▸ **Assigned task**
Print the data exactly. Omit the pictures.

▸ **Given data**
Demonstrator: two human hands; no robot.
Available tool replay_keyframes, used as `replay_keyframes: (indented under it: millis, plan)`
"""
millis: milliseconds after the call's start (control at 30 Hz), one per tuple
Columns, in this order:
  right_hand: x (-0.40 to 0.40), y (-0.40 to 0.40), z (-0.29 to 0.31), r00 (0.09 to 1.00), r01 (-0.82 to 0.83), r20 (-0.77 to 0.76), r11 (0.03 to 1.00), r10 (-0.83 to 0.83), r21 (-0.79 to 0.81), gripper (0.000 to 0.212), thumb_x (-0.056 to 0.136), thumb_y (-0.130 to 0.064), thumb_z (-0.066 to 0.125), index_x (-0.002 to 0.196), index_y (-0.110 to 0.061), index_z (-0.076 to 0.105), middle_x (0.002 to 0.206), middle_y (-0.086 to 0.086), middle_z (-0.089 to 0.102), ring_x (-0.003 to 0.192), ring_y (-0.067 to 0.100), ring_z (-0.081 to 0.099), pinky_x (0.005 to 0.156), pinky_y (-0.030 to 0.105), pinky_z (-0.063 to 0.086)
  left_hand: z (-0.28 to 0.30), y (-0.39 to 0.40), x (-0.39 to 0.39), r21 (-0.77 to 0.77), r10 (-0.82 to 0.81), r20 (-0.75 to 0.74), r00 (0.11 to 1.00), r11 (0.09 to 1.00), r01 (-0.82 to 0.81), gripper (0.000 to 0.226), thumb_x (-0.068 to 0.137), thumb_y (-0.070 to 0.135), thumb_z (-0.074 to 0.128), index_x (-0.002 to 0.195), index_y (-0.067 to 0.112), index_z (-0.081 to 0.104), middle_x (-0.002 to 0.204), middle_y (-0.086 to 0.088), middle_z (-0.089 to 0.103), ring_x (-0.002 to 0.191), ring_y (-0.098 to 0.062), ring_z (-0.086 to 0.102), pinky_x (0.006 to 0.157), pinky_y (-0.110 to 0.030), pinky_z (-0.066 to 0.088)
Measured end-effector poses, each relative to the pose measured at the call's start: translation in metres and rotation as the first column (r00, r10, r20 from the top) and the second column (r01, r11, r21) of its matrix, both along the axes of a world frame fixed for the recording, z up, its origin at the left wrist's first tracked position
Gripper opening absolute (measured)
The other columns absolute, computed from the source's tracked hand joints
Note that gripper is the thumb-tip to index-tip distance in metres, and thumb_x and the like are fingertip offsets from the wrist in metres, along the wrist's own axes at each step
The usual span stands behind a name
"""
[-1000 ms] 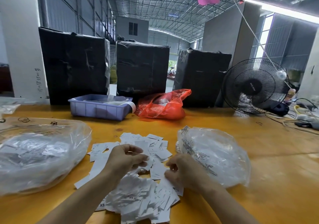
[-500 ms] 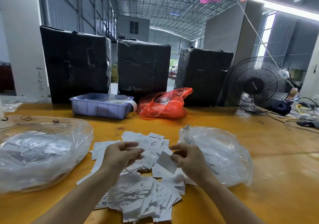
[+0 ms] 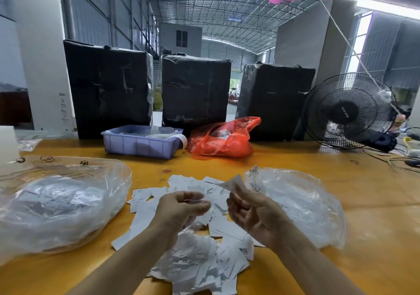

▸ **Solution for this problem**
Demonstrator: two human hands; no robot.
Available tool replay_keyframes, used as `replay_keyframes: (indented under it: millis, plan)`
"""
millis: milliseconds after the call's start (control at 30 Hz), one per tuple
Columns, in this order:
  right_hand: x (-0.40 to 0.40), y (-0.40 to 0.40), z (-0.29 to 0.31), r00 (0.09 to 1.00), r01 (-0.82 to 0.83), r20 (-0.77 to 0.76), r11 (0.03 to 1.00), r10 (-0.83 to 0.83), r21 (-0.79 to 0.81), gripper (0.000 to 0.212), thumb_x (-0.056 to 0.136), thumb_y (-0.130 to 0.064), thumb_z (-0.066 to 0.125), index_x (-0.002 to 0.196), index_y (-0.110 to 0.061), index_z (-0.076 to 0.105), middle_x (0.002 to 0.206), middle_y (-0.086 to 0.086), middle_z (-0.089 to 0.102), ring_x (-0.003 to 0.192), ring_y (-0.067 to 0.100), ring_z (-0.081 to 0.099), pinky_x (0.005 to 0.156), pinky_y (-0.030 to 0.105), pinky_z (-0.063 to 0.086)
  left_hand: z (-0.28 to 0.30), y (-0.39 to 0.40), x (-0.39 to 0.39), r21 (-0.77 to 0.77), r10 (-0.82 to 0.81), r20 (-0.75 to 0.74), r00 (0.11 to 1.00), r11 (0.09 to 1.00), r01 (-0.82 to 0.81), gripper (0.000 to 0.226), thumb_x (-0.068 to 0.137), thumb_y (-0.070 to 0.135), thumb_z (-0.074 to 0.128), index_x (-0.002 to 0.195), index_y (-0.067 to 0.112), index_z (-0.081 to 0.104), middle_x (-0.002 to 0.204), middle_y (-0.086 to 0.088), middle_z (-0.089 to 0.103), ring_x (-0.002 to 0.191), ring_y (-0.098 to 0.062), ring_z (-0.086 to 0.102), pinky_x (0.006 to 0.157), pinky_y (-0.110 to 0.030), pinky_z (-0.066 to 0.088)
Measured end-effector poses, each relative to the pose measured at the call's start: translation in metres and rotation as the first column (r00, r10, r20 from the top) and the second column (r01, r11, r21) of its matrix, both along the axes of a world frame fixed for the recording, z up, its origin at the left wrist's first tracked position
Gripper opening absolute (measured)
The other columns absolute, computed from the source's tracked hand joints
Note that gripper is the thumb-tip to index-tip distance in metres, and thumb_x and the like are fingertip offsets from the wrist in metres, along the wrist's own axes at each step
The usual span stands behind a name
"""
[-1000 ms] 
[-500 ms] 
[+0 ms] 

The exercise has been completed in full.